Amongst the cascading costs borne by the few who remained active in the tobacco growing industry have been funding costs. Interest rates have soared upwards, to levels seven to eight times greater than a few years ago. Some limited relief has been forthcoming from the RBZ driven productive sector concessional facility at a rate of 30% per annum. However, that relief does not suffice, for tobacco is a 16 to 18 month crop, from when seed-beds are prepared to when sale proceeds are forthcoming, whereas the concessional facility is limited to a period of six months only.
Yet another major constraint upon the industry has been the progressive collapse of the infrastructure. Repeated breakdowns in energy supply by Zesa, inadequate production of coal by Wankie Colliery jeopardised tobacco-curing operations, and the NRZ was unable to deliver such limited quantities of coal as were produced. Erratic availability of fuel also impacted adversely upon operations. In addition, many of those who were not settled by government upon the lands, but who unilaterally settled themselves on well-established, previously highly productive farms, looted and vandalised much of the farm infrastructures. They destroyed farm improvements essential for operational efficiency, and removed pumps, equipment and the like to sell to third parties, denuding the farms of that required for purposes of production.

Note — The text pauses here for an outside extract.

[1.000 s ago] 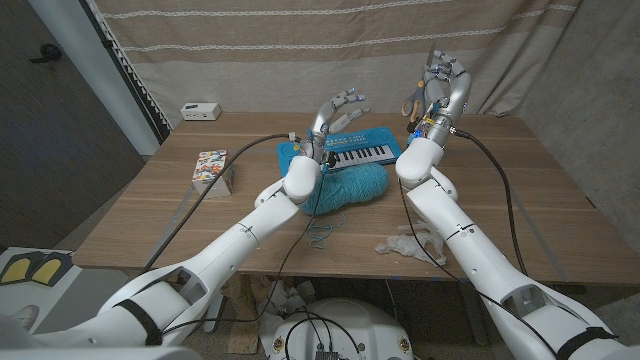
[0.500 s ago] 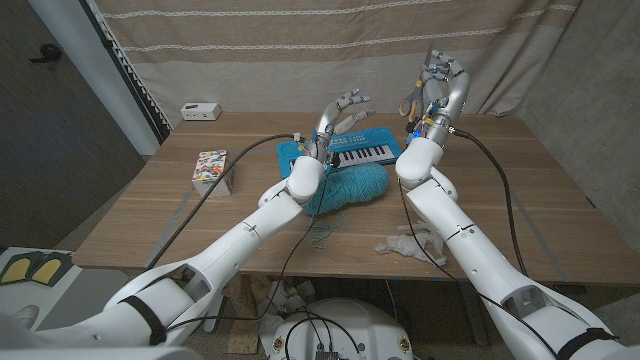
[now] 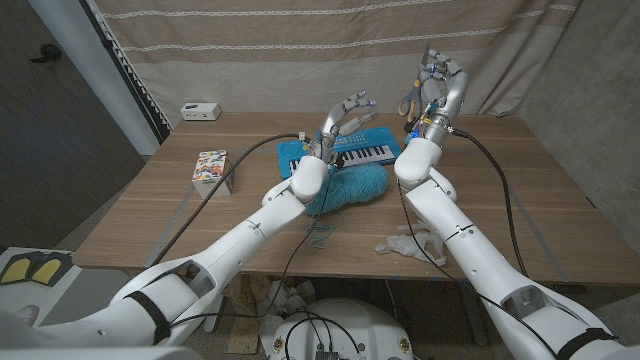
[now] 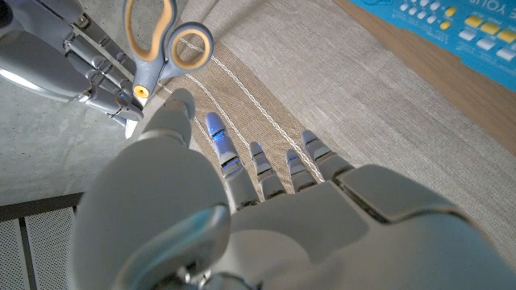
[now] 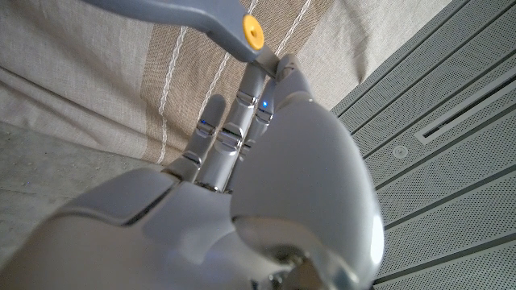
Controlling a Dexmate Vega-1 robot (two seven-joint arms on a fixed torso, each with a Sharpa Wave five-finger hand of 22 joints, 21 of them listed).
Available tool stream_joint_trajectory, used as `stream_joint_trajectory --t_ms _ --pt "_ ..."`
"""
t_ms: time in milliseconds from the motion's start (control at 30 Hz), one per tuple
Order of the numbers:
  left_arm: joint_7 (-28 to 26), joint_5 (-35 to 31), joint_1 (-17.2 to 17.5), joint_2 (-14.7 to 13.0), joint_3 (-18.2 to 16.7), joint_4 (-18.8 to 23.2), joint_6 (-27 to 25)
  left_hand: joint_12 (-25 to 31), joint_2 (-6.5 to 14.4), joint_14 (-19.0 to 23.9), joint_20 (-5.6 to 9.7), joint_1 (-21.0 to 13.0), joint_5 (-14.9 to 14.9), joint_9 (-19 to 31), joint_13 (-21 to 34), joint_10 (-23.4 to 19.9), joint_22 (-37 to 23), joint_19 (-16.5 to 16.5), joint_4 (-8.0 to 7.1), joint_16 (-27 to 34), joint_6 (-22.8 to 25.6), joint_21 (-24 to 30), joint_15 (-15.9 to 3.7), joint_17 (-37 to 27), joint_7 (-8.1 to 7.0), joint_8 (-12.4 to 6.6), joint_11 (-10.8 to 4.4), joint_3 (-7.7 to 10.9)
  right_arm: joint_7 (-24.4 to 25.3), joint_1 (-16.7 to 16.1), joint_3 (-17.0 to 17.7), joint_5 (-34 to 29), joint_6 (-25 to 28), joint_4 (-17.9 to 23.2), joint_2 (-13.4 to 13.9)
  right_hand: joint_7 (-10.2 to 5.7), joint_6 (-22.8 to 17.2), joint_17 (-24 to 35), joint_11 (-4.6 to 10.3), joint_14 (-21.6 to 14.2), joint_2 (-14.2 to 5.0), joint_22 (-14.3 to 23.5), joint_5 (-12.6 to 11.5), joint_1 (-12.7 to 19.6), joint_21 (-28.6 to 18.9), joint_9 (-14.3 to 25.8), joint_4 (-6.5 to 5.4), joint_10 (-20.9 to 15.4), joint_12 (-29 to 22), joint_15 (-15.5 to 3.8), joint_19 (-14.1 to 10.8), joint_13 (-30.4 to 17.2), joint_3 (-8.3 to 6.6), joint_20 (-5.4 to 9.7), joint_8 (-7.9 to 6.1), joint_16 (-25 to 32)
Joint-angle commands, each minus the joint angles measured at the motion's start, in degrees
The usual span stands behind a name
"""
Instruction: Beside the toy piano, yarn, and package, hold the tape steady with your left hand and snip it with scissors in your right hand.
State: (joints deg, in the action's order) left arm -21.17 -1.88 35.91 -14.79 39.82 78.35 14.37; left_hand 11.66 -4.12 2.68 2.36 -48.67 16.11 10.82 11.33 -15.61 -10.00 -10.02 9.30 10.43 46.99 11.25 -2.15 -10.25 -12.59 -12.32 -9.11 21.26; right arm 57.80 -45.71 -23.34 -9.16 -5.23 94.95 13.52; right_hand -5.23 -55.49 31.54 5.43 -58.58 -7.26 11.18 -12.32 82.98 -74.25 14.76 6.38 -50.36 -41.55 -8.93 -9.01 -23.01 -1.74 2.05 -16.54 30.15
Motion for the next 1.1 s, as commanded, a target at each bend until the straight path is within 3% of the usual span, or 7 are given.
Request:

Immediate recovery of the tobacco-growing industry is an impossibility. However, if government heeds the governor of the RBZ, who recognises the critical need for that recovery, it must take definitive actions. First and foremost, it must restructure its land reform programme to one which is just, facilitative of return of commercial farmers to some of the lands, and effectively settling those who can and will be productive. Concurrently, government must ensure that law and order is fully restored.
Government’s response is invariably that total law and order exists and, therefore, that there is nothing to restore. But the populace and the world know otherwise! When hordes can trespass and expropriate properties, can threaten, assault and victimise, can vandalise and loot, and are allowed to do so unhindered, law and order does not exist. When the supposed guardians of law and order are appealed to for assistance and such appeals are denied, law and order does not exist.